BEGIN Supplied material

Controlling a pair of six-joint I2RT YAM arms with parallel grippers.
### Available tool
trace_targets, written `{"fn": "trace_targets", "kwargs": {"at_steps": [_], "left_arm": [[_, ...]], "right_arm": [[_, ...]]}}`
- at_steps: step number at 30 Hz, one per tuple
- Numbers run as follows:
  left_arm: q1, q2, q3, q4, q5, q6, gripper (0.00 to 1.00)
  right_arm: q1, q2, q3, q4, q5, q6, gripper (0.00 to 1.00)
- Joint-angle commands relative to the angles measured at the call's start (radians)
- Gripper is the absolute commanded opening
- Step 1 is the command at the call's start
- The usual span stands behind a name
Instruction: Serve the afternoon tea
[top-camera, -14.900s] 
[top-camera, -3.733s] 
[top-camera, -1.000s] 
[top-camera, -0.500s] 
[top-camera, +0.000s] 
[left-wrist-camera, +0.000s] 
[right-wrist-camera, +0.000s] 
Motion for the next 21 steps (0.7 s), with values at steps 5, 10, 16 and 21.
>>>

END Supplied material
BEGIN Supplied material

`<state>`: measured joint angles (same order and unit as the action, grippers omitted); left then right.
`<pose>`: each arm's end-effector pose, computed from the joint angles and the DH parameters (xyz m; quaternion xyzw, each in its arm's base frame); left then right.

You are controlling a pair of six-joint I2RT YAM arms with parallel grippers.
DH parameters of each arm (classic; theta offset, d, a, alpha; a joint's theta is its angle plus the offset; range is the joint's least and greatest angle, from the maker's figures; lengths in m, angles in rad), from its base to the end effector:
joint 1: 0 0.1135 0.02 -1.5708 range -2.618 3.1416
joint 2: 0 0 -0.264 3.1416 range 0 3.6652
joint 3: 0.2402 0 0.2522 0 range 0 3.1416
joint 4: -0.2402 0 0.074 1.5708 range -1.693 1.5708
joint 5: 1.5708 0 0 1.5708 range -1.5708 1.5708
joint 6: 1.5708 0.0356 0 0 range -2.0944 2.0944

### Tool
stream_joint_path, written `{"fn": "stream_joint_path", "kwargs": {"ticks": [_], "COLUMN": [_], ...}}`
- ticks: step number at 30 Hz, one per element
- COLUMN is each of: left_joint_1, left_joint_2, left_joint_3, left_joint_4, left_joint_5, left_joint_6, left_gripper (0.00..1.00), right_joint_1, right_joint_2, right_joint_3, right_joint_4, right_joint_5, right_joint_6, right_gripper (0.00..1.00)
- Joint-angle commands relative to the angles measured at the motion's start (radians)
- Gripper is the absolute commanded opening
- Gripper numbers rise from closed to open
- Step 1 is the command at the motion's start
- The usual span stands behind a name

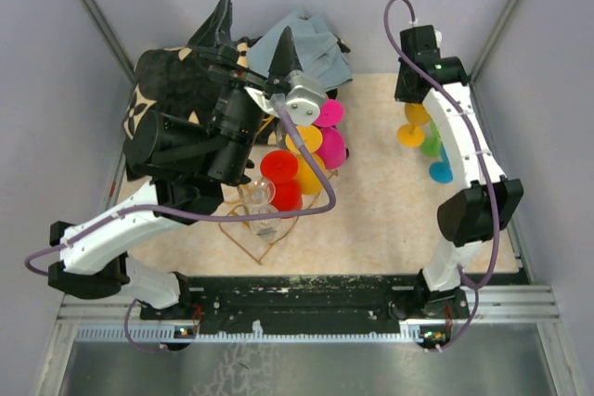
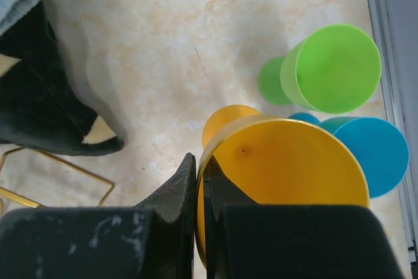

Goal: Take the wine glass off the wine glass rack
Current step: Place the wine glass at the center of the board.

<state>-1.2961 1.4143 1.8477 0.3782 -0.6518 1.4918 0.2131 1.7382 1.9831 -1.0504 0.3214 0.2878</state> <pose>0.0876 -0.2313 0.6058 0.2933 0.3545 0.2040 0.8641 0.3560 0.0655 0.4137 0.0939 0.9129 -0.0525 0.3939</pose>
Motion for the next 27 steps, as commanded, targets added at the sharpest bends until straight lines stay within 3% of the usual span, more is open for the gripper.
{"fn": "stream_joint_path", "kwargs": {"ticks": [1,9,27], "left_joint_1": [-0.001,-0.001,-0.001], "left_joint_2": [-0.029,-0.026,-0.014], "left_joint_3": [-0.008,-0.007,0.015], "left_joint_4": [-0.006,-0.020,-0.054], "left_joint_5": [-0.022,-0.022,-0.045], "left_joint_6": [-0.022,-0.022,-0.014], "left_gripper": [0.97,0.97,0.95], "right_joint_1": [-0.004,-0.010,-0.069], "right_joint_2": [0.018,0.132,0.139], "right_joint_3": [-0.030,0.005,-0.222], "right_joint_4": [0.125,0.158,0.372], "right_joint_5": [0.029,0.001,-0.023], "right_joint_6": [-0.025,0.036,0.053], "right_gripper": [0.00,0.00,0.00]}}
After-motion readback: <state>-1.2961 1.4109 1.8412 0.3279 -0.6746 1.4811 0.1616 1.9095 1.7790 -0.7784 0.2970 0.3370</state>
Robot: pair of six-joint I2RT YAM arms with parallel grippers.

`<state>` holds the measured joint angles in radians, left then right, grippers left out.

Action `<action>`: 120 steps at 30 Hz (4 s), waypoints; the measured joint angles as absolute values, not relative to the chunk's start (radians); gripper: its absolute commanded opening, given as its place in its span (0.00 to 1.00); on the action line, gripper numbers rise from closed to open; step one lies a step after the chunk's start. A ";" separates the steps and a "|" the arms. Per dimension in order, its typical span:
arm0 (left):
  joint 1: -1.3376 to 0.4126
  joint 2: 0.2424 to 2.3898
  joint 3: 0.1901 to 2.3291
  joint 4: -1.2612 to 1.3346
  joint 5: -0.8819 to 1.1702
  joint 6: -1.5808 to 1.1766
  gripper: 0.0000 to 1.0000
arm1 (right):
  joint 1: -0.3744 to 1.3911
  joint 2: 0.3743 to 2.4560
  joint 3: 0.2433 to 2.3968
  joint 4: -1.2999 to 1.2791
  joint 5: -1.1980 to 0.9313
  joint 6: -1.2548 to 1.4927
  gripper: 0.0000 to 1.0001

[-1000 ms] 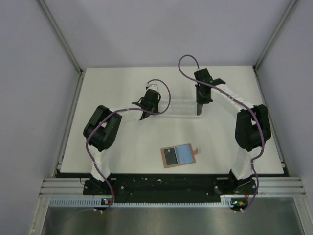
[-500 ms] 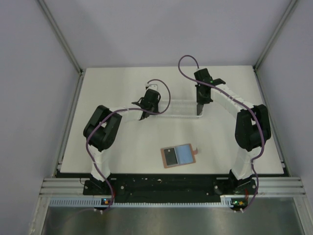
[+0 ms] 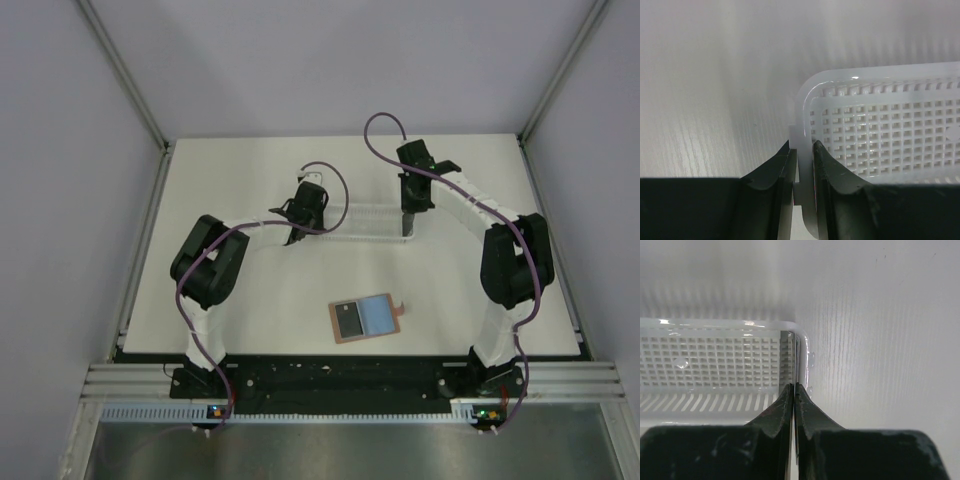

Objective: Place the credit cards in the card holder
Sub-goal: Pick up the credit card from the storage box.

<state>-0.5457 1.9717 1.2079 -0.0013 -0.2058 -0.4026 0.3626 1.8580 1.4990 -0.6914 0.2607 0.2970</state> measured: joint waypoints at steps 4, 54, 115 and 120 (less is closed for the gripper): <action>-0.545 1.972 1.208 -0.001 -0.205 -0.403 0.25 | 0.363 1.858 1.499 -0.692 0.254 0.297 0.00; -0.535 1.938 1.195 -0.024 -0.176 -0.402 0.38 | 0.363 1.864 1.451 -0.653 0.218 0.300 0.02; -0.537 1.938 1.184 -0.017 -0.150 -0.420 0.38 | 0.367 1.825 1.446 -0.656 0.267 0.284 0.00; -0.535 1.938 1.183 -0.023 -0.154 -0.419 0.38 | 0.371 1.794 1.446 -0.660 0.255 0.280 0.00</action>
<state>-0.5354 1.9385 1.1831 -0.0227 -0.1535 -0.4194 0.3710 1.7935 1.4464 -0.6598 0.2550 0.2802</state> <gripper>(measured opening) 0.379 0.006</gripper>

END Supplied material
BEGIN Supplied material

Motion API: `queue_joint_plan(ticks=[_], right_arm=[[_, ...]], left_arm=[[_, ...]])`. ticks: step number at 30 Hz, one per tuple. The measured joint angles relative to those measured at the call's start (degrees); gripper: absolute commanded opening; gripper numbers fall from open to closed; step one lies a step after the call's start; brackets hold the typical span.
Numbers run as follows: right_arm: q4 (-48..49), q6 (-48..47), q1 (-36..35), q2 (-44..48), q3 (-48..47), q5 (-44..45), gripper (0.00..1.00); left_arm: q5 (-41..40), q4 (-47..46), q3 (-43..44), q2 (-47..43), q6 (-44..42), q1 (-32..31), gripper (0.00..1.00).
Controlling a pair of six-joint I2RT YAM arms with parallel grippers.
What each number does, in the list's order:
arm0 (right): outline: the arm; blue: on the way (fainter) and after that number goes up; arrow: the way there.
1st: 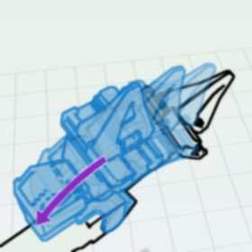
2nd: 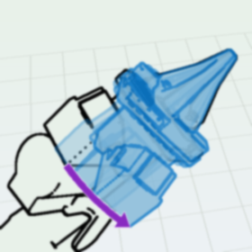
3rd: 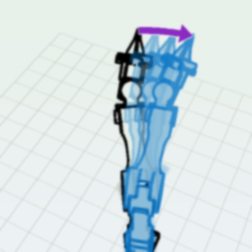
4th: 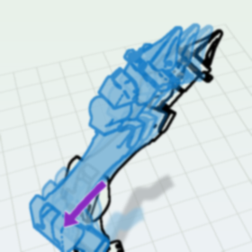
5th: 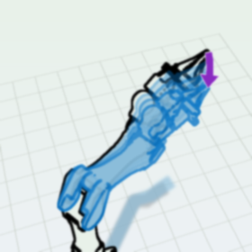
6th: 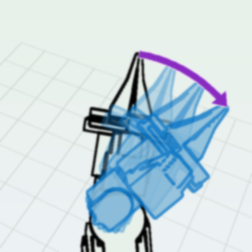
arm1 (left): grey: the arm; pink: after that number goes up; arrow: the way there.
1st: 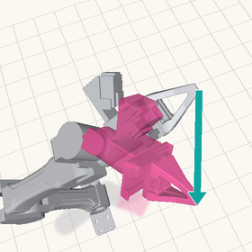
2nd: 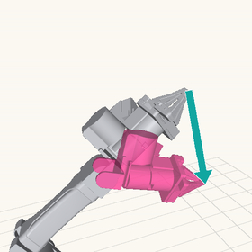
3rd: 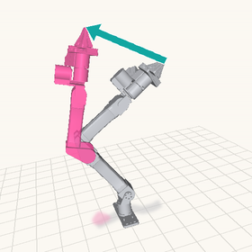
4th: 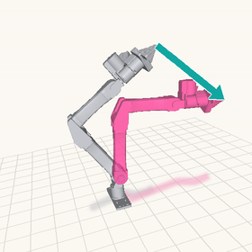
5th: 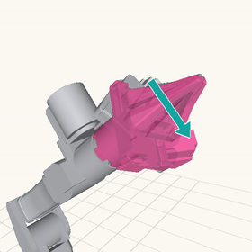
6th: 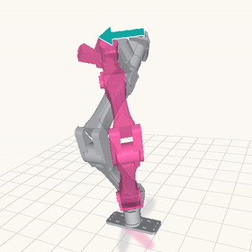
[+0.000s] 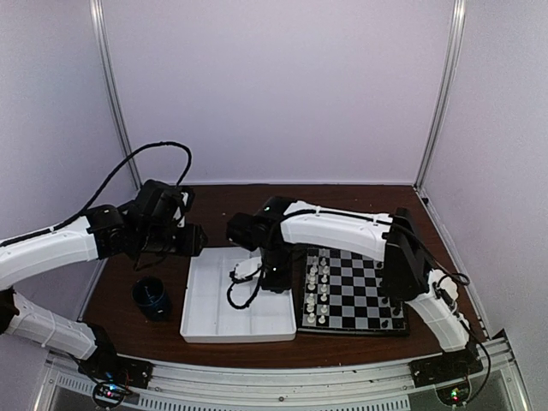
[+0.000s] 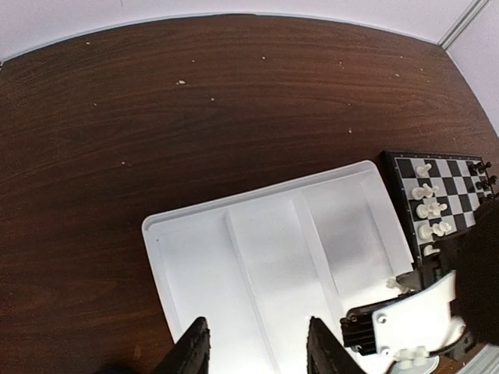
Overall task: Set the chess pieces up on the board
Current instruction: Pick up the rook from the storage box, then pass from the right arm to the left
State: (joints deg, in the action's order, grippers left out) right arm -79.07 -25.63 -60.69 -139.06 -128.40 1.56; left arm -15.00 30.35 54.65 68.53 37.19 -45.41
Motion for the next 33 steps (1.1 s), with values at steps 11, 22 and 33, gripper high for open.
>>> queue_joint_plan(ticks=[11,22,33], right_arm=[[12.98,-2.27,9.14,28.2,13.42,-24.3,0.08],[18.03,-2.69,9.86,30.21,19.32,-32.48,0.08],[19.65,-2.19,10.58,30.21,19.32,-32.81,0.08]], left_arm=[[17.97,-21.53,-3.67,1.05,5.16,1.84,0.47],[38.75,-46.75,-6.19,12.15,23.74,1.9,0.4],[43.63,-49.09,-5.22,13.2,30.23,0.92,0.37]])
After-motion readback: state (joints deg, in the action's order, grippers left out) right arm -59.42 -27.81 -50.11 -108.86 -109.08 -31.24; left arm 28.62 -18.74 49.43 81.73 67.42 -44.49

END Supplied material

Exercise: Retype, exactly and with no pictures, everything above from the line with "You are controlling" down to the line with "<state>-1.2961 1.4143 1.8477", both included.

Result for this task:
You are controlling a pair of six-joint I2RT YAM arms with parallel grippers.
DH parameters of each arm (classic; theta offset, d, a, alpha; a joint's theta is its angle plus the offset; range is the joint's least and greatest angle, from the maker's figures; lengths in m, angles in rad), from its base to the end effector:
joint 1: 0 0.1135 0.02 -1.5708 range -2.618 3.1416
joint 2: 0 0 -0.264 3.1416 range 0 3.6652
joint 3: 0.2402 0 0.2522 0 range 0 3.1416
joint 4: -0.2402 0 0.074 1.5708 range -1.693 1.5708
joint 5: 1.5708 0 0 1.5708 range -1.5708 1.5708
joint 6: 1.5708 0.0356 0 0 range -2.0944 2.0944

### Tool
stream_joint_path, written `{"fn": "stream_joint_path", "kwargs": {"ticks": [_], "COLUMN": [_], ...}}`
- ticks: step number at 30 Hz, one per element
- COLUMN is each of: left_joint_1, left_joint_2, left_joint_3, left_joint_4, left_joint_5, left_joint_6, left_gripper (0.00..1.00), right_joint_1, right_joint_2, right_joint_3, right_joint_4, right_joint_5, right_joint_6, right_gripper (0.00..1.00)
- Joint-angle commands relative to the angles measured at the motion's start (radians)
- Gripper is the absolute commanded opening
- Gripper numbers rise from closed to open
- Step 1 is the command at the motion's start
- The usual span stands behind a name


Goal: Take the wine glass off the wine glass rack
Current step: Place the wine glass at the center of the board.

<state>-1.2961 1.4143 1.8477 0.3782 -0.6518 1.4918 0.2131 1.7382 1.9831 -1.0504 0.3214 0.2878</state> <pose>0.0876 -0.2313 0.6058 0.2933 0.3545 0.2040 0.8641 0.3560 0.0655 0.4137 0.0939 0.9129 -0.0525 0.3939</pose>

The exercise has been completed in full.